Евтушенко закончил чтение, зал вышел из замирания, с благодарностью зашумел, захлопал, прозвучало "браво!"
А поэт продолжал рассказ о новой поэме, которую он ещё никогда не читал, о том, как он ездил в Колумбию, встречался с поэтом Гонсало Аранго, который подтолкнул его к красавице Доре Франко, сказав, что они созданы друг для друга. И далее (снова с помощью Маши) начал читать о страстной любви... на секунду отклонившись от книги, заметил в зал: "Я тогда ещё не был знаком с Машей".
Поэма оказалась очень длинной, но зал слушал с вниманием и после окончания долго аплодировал. (Стоит почитать в Интернете, интересно).
Два часа пролетели незаметно. Оставалось минут 15. Поэт обратился к залу задавать вопросы, спросил, что бы хотели послушать? Из разных концов раздались голоса:
- Бабий Яр!
Евтушенко с явным удовлетворением принял просьбу.
- Чтобы не сбиться я загляну в книгу.
- Мы вам подскажем. - ответили из зала...
И снова без успеха он начал открывать книги одну, вторую, наконец, взял тяжеленный том...
Голоса из зала :
- Посылаю вам открытую на нужной странице!
- Вот газета, в которой оно было впервые опубликовано!
Евтушенко оживился и махнул, чтобы передали газету.
По рукам к сцене доплыли одновременно книга и газета. Евгений Александрович сразу взял газету в обе руки и поцеловал её. Зал замер в порыве сочувствия и восторга.
- Над Бабьим Яром памятников нет!
Крутой обрыв, как грубое надгробье...
Мне страшно.
Мне сегодня столько лет,
как самому еврейскому народу...
Зазвучал Его голос...
Наверное в зале были люди из Украины и из Киева, но в Израиле нет олимов ("поднявшихся на Родину", репатриантов), у которых бы сердце не облилось кровью при этих словах.
Конечно, у каждого в зале эти строки хранятся в душе.... Но то, что их произносил сам Евтушенко с его неповторимым трагизмом и гневом, развернули снова память людей к тем дням катастрофы, как будто это случилось вчера и все в зале трепетали.
Но когда стихли аплодисменты и возгласы, случилось необычное, нежданное...
Евтушенко сказал залу:
- Последний раз я читал эти стихи на стадионе двадцати тысячам людей. И тогда и всегда после - люди вставали...
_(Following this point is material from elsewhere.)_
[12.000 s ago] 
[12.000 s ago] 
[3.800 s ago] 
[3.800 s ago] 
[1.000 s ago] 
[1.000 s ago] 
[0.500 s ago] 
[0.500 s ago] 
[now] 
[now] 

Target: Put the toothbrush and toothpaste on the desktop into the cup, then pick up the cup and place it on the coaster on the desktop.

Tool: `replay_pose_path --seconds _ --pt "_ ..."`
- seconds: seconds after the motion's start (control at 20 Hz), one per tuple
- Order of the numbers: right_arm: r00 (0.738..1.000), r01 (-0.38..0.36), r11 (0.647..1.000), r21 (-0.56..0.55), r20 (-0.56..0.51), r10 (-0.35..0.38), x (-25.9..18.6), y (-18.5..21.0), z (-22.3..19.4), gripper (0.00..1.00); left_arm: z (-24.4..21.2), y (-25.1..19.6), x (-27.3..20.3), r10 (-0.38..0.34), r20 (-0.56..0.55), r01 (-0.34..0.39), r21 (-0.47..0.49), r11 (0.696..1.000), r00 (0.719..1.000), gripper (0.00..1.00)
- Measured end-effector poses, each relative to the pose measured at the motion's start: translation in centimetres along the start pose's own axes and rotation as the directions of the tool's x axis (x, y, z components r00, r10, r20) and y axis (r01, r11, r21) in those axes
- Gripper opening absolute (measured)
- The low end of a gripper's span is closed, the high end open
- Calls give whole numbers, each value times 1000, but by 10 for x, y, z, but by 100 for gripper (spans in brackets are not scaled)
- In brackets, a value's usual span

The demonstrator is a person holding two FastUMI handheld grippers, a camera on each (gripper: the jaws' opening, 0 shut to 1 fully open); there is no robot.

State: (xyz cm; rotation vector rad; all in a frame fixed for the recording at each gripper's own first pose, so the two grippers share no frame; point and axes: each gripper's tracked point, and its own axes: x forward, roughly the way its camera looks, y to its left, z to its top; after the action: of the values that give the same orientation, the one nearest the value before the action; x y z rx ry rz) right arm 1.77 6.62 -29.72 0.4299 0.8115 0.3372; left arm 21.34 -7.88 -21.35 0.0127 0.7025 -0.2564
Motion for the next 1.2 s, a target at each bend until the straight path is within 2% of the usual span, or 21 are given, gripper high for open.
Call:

Зал начал подниматься, послышались возгласы:
- Простите нас!
А Евтушенко ответил:
- Простите меня.
Ожидая лично увидеться с Евгением Александровичем, что всегда в конце мне удавалось сделать за полсотни лет знакомства с Женей, я много дней твердил про себя слова восхищения его поэзией, гражданской активностью, к которым добавилось редкое физическое мужество и отчаянное желание всеми силами помочь людям жить.
Очень жаль, но заботами устроителей финал встречи оказался иным.
Трудно надеяться, что ещё когда-нибудь жизнь позволит мне погрузиться в его бездонный взгляд и услышать ласковое слово.
P.S. 17 мая 2016
Не оставляет мысль - почему мы не встали подобно другим залам после чтения поэтом "Бабьего Яра". Почему не возникло в тельавивском зале спонтанного импульса, поднимающего людей в скорби и гневе?
Я должен был встать и сказать:
- Дорогой Женя, нет, мы не живем в атмосфере вины и горькой памяти, а совсем в ином окружении ежедневных нападений арабов с ножами на стариков, женщин, на наших детей в военной форме. Это иное существование.
Нет, мы не боимся, нет атмосферы страха. Но каждый в любой момент, в любом месте может оказаться перед убийцей и его ножом. Это объясняет необычную реакцию зала на Ваше героическое произведение и выдающееся его исполнение. Простите и поймите нас.
* * *
Эта мысль не отпускает (июнь 2017)
Спустя время снова понимаю: в Израиле 'Бабий Яр' звучит иначе, чем в других местах мира.
Здесь часть людей это выбравшиеся из той ямы, и все мы под ракетами и ежедневными угрозами арабов и других не застрахованы от возможного повторения.
Надо было тогда встать и сказать ему. Не догадался. А теперь уже не объясниться.